▶ **WHAT THE TASK REQUIRES**:
Could you set down exactly the lines of the data below, starting at the one that holds "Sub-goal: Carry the" and ending at the one that holds "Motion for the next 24", both included, and only those?

▶ **RECORDS TO PROCESS**:
>>>>

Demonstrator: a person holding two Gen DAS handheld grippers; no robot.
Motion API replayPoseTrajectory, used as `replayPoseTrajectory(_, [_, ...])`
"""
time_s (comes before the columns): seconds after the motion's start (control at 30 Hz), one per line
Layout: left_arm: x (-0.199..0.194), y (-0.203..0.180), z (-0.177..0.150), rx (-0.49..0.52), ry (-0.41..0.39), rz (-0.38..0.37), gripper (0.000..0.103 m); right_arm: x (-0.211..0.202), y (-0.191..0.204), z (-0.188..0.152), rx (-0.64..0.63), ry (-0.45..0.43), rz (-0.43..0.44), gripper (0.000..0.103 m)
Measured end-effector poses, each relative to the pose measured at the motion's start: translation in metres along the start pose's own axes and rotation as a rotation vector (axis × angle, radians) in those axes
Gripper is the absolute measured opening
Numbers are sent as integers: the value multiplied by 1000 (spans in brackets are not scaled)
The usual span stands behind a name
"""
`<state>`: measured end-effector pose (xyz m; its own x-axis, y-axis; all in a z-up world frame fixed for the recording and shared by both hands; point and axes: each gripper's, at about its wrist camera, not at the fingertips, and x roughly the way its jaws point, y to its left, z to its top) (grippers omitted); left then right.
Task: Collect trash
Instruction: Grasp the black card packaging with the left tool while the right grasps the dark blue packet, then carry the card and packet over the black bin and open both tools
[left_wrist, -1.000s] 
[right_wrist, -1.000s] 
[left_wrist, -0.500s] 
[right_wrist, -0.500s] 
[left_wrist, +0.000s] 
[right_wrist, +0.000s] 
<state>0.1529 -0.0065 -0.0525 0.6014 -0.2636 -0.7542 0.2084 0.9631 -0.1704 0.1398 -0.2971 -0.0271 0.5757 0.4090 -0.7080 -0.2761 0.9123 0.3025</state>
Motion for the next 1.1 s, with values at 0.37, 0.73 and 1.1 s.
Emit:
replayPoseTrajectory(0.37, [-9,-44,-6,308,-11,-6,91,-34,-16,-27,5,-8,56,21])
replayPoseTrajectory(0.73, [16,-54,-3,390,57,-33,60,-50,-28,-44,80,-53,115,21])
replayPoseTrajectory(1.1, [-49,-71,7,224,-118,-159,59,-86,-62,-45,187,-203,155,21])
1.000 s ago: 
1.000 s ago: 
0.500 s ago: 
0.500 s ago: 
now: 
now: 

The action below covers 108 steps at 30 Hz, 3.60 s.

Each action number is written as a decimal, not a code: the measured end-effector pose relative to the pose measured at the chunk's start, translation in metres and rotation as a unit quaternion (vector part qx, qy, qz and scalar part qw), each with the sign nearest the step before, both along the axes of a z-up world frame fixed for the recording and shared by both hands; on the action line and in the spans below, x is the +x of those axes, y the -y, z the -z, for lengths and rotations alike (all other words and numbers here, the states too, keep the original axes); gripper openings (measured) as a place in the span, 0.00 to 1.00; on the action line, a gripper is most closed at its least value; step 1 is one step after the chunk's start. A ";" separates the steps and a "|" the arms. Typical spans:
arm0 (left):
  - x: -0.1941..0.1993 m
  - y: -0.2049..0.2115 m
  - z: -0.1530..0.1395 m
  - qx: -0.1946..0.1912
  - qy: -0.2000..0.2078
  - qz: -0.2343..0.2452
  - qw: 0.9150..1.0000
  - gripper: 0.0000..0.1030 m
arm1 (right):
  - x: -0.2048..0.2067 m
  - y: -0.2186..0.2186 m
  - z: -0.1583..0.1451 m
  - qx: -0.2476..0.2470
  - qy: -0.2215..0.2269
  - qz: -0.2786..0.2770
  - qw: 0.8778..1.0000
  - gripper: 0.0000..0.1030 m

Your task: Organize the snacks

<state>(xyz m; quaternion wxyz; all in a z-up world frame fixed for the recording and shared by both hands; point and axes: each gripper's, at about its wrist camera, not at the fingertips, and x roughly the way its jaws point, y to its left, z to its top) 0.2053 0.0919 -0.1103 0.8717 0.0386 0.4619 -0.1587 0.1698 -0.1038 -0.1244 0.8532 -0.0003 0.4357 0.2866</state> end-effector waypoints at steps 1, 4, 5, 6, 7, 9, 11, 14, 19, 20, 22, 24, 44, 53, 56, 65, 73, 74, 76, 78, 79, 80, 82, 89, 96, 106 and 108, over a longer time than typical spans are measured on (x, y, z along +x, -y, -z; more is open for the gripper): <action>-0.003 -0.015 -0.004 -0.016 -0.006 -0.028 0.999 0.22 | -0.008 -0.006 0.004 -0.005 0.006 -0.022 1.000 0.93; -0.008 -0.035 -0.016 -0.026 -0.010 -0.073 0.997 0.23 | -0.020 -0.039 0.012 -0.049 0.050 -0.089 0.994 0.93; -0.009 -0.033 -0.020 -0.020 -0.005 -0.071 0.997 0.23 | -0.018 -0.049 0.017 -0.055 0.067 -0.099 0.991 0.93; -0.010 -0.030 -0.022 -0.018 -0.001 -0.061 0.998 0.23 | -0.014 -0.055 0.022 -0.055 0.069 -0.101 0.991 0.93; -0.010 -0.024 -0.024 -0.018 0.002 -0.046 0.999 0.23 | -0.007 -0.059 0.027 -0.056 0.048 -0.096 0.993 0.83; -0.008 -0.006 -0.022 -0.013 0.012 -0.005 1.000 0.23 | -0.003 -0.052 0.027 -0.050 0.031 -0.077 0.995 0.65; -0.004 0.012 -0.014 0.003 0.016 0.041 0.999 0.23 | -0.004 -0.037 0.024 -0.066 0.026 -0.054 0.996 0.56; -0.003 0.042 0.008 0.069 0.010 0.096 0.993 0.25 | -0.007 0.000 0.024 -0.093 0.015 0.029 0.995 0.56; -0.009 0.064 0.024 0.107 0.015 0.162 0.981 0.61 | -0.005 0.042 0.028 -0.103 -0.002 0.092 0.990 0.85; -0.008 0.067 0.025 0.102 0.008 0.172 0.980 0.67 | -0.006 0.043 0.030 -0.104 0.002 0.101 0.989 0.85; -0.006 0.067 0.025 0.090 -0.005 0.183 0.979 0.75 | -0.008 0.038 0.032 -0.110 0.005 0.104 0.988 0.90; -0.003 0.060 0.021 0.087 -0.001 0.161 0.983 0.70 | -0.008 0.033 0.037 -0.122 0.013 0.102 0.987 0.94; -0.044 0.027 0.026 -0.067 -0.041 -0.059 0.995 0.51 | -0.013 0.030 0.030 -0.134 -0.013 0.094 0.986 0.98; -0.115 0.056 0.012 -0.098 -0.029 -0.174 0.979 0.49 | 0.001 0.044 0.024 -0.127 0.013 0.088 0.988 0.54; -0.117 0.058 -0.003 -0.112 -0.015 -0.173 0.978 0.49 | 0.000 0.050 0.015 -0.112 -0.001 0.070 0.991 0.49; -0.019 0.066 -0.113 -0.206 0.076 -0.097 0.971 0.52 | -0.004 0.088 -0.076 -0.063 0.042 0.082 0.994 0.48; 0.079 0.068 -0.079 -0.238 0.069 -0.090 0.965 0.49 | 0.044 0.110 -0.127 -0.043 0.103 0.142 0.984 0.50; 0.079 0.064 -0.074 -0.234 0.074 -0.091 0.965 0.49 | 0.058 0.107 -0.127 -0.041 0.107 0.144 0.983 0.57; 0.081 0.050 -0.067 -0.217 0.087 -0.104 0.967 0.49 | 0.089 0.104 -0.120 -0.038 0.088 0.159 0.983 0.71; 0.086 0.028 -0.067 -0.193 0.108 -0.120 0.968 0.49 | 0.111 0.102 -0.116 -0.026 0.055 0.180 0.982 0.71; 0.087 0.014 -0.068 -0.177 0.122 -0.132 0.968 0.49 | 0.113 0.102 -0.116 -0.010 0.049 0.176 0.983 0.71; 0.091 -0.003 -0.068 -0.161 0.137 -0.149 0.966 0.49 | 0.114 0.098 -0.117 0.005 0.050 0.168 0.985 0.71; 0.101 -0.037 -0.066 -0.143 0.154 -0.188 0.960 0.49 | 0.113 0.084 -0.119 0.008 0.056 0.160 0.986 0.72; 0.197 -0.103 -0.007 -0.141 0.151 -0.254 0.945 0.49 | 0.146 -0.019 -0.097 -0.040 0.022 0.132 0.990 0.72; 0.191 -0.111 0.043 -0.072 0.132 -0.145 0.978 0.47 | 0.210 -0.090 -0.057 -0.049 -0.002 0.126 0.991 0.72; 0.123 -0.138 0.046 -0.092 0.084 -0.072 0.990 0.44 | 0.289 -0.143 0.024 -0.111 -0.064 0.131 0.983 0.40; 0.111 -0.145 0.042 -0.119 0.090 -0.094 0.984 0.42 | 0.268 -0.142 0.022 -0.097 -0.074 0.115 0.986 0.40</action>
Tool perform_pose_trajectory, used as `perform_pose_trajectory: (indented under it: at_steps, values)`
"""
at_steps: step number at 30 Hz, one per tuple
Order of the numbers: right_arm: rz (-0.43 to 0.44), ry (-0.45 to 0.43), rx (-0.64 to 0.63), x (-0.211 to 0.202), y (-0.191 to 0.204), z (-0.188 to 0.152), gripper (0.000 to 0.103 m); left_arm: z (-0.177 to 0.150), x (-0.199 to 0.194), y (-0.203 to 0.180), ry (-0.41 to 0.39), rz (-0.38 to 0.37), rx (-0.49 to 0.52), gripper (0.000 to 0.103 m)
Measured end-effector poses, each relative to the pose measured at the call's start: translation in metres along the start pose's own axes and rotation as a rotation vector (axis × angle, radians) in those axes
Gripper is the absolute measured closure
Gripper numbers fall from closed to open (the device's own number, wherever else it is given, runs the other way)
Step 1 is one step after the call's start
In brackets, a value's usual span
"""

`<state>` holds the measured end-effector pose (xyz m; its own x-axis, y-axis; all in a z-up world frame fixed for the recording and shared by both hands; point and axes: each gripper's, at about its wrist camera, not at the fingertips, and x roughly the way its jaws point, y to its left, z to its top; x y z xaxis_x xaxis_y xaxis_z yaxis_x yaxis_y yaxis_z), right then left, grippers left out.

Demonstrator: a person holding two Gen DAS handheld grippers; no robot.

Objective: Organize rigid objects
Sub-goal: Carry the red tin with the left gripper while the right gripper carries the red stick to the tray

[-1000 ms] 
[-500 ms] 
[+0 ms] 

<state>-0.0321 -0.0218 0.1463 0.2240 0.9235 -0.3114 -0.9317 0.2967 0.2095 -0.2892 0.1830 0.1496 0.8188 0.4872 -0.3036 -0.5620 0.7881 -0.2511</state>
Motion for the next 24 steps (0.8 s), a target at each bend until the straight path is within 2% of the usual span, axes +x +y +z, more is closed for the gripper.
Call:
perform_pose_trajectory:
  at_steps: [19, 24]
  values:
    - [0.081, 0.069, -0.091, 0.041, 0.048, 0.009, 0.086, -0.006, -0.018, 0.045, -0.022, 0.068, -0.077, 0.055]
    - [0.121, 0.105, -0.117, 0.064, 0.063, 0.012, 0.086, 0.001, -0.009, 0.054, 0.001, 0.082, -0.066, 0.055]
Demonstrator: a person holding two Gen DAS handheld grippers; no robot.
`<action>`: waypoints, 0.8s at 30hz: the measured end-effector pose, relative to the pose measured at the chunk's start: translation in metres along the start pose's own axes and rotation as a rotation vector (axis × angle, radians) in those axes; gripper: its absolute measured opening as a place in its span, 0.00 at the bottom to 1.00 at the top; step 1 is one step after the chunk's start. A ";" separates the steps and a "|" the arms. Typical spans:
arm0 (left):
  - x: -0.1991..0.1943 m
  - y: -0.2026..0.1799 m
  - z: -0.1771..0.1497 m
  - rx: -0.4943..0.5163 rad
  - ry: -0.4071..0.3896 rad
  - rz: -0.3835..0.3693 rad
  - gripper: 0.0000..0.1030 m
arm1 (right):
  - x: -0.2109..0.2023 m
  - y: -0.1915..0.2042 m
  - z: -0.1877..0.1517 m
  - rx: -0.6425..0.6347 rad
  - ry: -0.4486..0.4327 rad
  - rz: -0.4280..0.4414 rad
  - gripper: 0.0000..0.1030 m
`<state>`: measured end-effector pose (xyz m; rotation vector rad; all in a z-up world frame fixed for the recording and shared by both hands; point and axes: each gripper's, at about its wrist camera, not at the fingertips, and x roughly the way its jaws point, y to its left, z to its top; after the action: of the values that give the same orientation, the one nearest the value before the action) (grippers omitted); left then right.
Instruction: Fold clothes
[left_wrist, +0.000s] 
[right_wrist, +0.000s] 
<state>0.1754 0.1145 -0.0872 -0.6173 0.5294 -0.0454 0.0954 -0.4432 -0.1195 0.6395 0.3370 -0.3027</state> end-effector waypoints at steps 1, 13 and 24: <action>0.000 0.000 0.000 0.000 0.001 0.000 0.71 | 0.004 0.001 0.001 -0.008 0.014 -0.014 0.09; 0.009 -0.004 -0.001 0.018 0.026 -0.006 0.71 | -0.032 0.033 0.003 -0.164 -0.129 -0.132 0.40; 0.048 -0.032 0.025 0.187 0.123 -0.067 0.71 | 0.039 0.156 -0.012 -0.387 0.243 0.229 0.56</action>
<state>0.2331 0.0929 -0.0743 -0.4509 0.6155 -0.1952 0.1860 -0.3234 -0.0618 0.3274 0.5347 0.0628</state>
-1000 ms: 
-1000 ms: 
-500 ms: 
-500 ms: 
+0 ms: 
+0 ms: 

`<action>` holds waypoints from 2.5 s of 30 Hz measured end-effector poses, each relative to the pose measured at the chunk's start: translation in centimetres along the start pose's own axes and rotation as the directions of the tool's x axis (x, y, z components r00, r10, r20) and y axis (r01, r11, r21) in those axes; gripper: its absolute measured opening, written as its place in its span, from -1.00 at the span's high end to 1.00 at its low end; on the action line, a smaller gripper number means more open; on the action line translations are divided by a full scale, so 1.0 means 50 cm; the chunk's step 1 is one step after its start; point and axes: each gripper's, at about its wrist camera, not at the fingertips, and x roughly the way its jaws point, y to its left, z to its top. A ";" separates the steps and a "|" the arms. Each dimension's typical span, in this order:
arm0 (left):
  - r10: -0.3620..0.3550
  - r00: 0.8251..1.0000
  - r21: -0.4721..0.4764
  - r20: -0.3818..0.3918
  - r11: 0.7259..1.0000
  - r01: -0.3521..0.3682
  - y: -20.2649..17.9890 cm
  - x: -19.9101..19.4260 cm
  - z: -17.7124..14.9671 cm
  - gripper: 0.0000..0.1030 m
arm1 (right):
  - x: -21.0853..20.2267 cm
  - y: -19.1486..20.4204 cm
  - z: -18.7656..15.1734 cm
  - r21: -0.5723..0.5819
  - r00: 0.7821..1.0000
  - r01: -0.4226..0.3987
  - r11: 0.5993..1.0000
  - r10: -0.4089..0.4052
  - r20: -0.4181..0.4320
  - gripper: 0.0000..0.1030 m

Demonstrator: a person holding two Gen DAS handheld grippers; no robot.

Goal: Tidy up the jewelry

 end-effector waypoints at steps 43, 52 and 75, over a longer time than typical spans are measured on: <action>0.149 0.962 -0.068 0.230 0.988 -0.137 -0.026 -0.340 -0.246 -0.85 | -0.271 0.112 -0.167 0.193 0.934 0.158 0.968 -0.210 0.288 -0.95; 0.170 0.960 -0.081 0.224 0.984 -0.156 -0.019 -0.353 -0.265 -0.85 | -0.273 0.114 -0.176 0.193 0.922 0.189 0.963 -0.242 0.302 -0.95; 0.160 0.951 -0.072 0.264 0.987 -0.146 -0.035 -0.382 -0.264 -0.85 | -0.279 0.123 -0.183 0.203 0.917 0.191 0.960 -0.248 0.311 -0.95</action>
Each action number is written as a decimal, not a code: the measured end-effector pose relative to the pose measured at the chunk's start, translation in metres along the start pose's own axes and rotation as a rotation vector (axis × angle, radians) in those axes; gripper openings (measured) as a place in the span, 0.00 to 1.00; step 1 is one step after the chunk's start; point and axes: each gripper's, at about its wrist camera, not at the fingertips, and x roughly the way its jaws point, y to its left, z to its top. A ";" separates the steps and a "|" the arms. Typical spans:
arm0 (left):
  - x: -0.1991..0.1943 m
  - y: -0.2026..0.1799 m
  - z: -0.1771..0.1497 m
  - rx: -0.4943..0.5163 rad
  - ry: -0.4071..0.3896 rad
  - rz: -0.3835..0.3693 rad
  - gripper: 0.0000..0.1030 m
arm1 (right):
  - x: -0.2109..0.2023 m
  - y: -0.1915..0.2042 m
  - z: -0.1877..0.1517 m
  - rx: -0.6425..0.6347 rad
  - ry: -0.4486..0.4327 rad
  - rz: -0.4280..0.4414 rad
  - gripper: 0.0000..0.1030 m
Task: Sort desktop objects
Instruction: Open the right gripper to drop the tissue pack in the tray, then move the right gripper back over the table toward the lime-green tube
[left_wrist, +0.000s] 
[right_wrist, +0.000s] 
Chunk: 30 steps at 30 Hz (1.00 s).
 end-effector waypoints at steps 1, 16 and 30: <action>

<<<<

▶ **RESULT OF THE EXERCISE**:
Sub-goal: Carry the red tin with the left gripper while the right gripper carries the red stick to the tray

[-1000 ms] 
[-500 ms] 
[+0 ms] 

<state>-0.0321 -0.0218 0.1463 0.2240 0.9235 -0.3114 -0.9317 0.2967 0.2095 -0.2892 0.1830 0.1496 0.8188 0.4872 -0.3036 -0.5620 0.7881 -0.2511</state>
Motion for the next 24 steps (0.8 s), a target at each bend until the straight path is within 2% of the usual span, axes +x +y +z, more is closed for the gripper.

The response is finished.